→ **PROMPT**:
Take the entries below and print only the lines from the one with "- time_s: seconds" through the one with "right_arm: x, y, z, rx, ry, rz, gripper", exactly as they stand, both ends included.

→ **Data items**:
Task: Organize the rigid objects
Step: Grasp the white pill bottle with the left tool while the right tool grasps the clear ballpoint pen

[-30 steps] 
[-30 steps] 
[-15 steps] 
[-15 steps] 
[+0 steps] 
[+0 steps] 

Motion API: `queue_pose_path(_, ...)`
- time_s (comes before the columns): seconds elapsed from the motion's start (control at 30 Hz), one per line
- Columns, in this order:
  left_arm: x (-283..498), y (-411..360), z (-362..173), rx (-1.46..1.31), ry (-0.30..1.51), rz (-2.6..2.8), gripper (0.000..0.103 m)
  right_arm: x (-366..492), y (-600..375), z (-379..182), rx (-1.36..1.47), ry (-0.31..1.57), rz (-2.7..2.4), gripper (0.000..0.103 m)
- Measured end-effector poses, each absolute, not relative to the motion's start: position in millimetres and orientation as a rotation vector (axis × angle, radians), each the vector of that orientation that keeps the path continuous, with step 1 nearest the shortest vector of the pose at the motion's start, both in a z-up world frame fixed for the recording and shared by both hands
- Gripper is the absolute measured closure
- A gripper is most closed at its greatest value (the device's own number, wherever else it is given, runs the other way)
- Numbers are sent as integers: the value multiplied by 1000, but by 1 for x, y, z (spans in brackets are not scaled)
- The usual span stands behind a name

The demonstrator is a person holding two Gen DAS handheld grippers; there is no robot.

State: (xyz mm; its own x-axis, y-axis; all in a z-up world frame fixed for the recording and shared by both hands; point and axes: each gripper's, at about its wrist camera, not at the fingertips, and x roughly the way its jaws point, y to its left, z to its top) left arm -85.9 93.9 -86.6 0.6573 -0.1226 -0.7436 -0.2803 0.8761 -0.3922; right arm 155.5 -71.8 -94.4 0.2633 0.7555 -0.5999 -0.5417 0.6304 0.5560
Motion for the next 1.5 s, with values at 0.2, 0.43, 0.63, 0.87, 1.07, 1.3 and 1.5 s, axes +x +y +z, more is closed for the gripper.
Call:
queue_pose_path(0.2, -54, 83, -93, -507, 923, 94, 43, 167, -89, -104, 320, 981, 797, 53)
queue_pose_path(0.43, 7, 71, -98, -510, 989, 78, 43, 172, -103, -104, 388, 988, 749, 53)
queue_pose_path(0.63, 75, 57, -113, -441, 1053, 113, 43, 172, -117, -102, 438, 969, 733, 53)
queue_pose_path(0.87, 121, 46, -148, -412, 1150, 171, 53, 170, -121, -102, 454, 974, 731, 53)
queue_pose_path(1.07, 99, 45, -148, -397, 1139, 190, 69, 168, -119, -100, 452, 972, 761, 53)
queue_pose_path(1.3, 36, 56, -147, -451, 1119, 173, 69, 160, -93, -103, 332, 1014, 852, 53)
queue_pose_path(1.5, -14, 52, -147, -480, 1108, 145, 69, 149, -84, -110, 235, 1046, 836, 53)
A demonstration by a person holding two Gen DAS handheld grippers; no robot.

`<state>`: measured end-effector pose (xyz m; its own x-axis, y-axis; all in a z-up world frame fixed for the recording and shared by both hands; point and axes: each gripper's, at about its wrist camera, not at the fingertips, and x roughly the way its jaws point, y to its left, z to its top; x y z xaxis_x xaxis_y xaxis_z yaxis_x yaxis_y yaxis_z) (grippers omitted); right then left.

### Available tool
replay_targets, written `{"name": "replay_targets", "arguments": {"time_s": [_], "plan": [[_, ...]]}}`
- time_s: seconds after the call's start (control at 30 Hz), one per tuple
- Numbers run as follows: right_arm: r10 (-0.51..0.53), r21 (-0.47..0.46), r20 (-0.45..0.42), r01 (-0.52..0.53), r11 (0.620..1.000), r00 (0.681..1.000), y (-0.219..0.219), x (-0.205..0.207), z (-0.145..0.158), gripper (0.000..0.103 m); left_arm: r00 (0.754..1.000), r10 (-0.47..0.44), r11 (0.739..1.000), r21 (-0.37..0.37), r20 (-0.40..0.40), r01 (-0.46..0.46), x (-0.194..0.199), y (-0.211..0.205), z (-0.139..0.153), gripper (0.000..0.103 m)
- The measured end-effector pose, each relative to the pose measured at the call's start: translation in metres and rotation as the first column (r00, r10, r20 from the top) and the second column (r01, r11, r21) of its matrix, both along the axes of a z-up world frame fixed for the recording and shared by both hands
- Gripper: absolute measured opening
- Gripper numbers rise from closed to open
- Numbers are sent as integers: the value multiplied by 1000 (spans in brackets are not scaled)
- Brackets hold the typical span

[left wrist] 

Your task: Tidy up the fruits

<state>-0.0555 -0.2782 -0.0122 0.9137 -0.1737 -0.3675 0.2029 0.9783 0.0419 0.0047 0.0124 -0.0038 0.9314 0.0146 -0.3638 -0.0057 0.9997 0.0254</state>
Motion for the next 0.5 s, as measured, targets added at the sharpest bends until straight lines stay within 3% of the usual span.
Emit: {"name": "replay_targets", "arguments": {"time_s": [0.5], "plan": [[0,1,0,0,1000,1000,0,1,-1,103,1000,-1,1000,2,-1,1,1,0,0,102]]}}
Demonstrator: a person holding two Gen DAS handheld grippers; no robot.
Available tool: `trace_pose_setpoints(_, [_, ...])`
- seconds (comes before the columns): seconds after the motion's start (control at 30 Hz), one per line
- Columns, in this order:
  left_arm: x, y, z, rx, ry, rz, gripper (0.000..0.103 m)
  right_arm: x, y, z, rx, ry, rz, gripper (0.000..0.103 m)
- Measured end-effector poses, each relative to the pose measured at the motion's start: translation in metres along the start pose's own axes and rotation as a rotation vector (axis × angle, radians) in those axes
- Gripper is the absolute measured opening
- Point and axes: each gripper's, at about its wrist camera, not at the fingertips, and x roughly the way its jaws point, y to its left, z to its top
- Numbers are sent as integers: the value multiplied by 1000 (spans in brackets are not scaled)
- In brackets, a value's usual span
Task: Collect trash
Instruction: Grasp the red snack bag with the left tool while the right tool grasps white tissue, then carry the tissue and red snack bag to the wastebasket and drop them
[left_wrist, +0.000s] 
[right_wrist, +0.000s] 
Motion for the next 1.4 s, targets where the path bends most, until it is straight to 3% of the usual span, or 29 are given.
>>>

→ **ANSWER SPACE**:
- time_s: seconds after the call's start (control at 30 Hz), one per tuple
- Numbers run as follows: right_arm: r10 (-0.51..0.53), r21 (-0.47..0.46), r20 (-0.45..0.42), r01 (-0.52..0.53), r11 (0.620..1.000), r00 (0.681..1.000), y (-0.219..0.219), x (-0.205..0.207), z (-0.145..0.158), gripper (0.000..0.103 m); left_arm: r00 (0.754..1.000), r10 (-0.47..0.44), r11 (0.739..1.000), r21 (-0.37..0.37), r20 (-0.40..0.40), r01 (-0.46..0.46), x (-0.194..0.199), y (-0.211..0.205), z (-0.139..0.153), gripper (0.000..0.103 m)
- The measured end-effector pose, each relative to the pose measured at the call's start: translation in metres and rotation as the first column (r00, r10, r20 from the top) and the second column (r01, r11, r21) of its matrix, both along the axes of a z-up world frame fixed for the recording and shared by both hands
- Gripper: absolute measured opening
- Gripper numbers rise from closed to open
- Numbers are sent as integers: the value multiplied by 1000 (spans in brackets are not scaled)
- Brackets hold the typical span

[left wrist] 

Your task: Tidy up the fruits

<state>-0.0555 -0.2782 -0.0122 0.9137 -0.1737 -0.3675 0.2029 0.9783 0.0419 0.0047 0.0124 -0.0038 0.9314 0.0146 -0.3638 -0.0057 0.9997 0.0254</state>
Motion for the next 0.5 s, as measured, targets added at the sharpest bends until straight lines stay within 3% of the usual span.
Emit: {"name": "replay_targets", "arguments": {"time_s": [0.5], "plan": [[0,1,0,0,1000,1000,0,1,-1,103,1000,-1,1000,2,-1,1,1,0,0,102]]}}
Demonstrator: a person holding two Gen DAS handheld grippers; no robot.
Available tool: `trace_pose_setpoints(_, [_, ...])`
- seconds (comes before the columns): seconds after the motion's start (control at 30 Hz), one per line
- Columns, in this order:
  left_arm: x, y, z, rx, ry, rz, gripper (0.000..0.103 m)
  right_arm: x, y, z, rx, ry, rz, gripper (0.000..0.103 m)

The output is finished.